▸ Problem to solve
Return only those lines of the material that contain "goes".

[Given data — start]

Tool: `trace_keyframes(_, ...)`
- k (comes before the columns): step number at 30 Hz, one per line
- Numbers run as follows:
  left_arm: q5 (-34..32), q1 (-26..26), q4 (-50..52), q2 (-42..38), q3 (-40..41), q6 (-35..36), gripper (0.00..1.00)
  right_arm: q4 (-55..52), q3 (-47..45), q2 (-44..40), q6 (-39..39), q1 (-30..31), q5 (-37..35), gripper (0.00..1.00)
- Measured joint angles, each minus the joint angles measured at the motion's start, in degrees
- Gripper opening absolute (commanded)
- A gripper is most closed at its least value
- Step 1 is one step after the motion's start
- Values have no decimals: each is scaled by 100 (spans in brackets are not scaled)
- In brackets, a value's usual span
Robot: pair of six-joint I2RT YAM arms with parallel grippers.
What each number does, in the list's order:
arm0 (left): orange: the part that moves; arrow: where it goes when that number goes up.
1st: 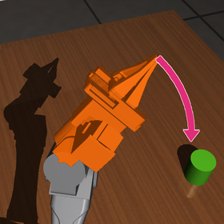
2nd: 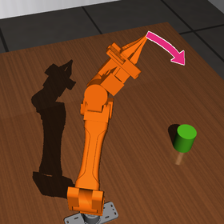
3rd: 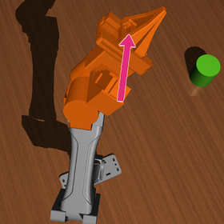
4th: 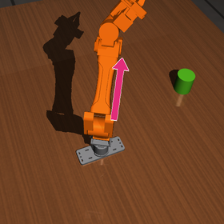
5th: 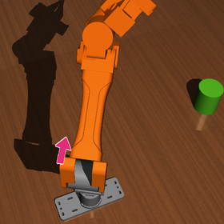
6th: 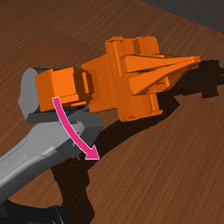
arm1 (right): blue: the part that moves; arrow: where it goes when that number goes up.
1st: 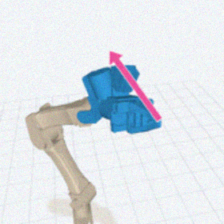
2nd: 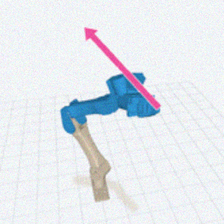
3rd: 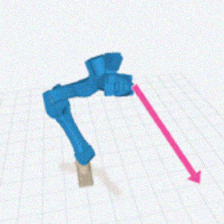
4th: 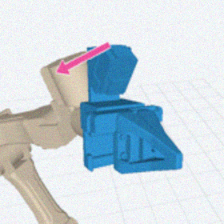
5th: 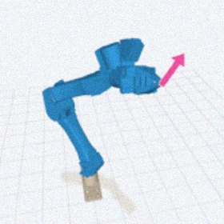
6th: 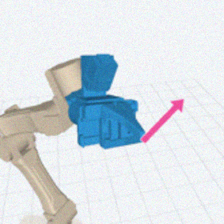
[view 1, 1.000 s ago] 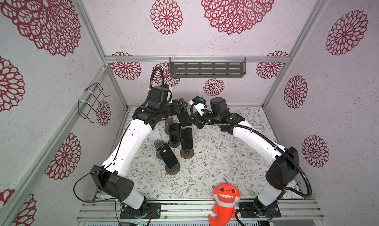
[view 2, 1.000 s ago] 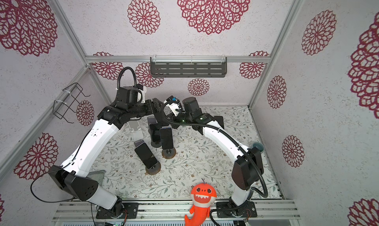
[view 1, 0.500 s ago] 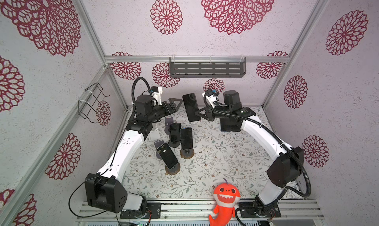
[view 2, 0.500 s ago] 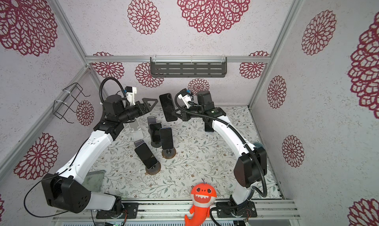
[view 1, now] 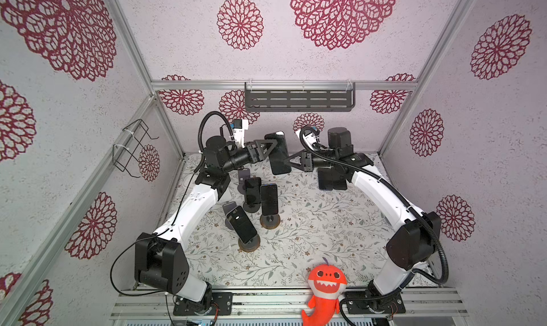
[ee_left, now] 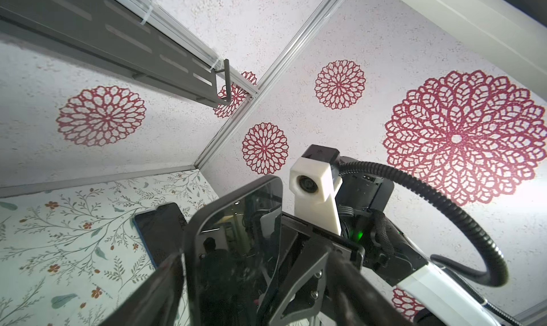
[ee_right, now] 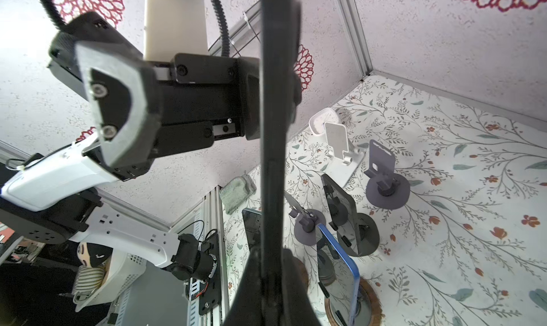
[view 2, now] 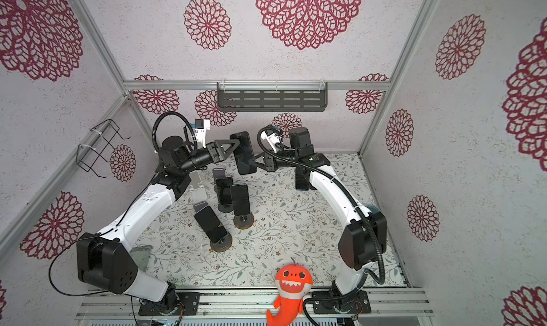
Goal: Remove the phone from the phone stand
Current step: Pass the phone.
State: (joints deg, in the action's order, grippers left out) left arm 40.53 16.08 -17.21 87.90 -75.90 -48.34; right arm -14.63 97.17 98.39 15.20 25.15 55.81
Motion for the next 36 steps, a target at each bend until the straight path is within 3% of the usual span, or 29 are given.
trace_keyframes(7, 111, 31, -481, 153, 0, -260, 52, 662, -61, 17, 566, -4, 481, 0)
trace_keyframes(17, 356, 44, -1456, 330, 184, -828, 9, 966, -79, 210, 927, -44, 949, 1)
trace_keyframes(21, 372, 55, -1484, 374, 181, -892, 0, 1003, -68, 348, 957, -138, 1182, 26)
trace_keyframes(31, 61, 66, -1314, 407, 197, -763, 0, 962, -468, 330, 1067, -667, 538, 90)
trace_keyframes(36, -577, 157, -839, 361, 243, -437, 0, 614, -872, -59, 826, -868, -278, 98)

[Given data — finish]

▸ Exercise response
arm0 (left): orange: the part that moves; arrow: where it goes when that number goes up.
arm1 (right): blue: the part that moves; arrow: where it goes when that number goes up.

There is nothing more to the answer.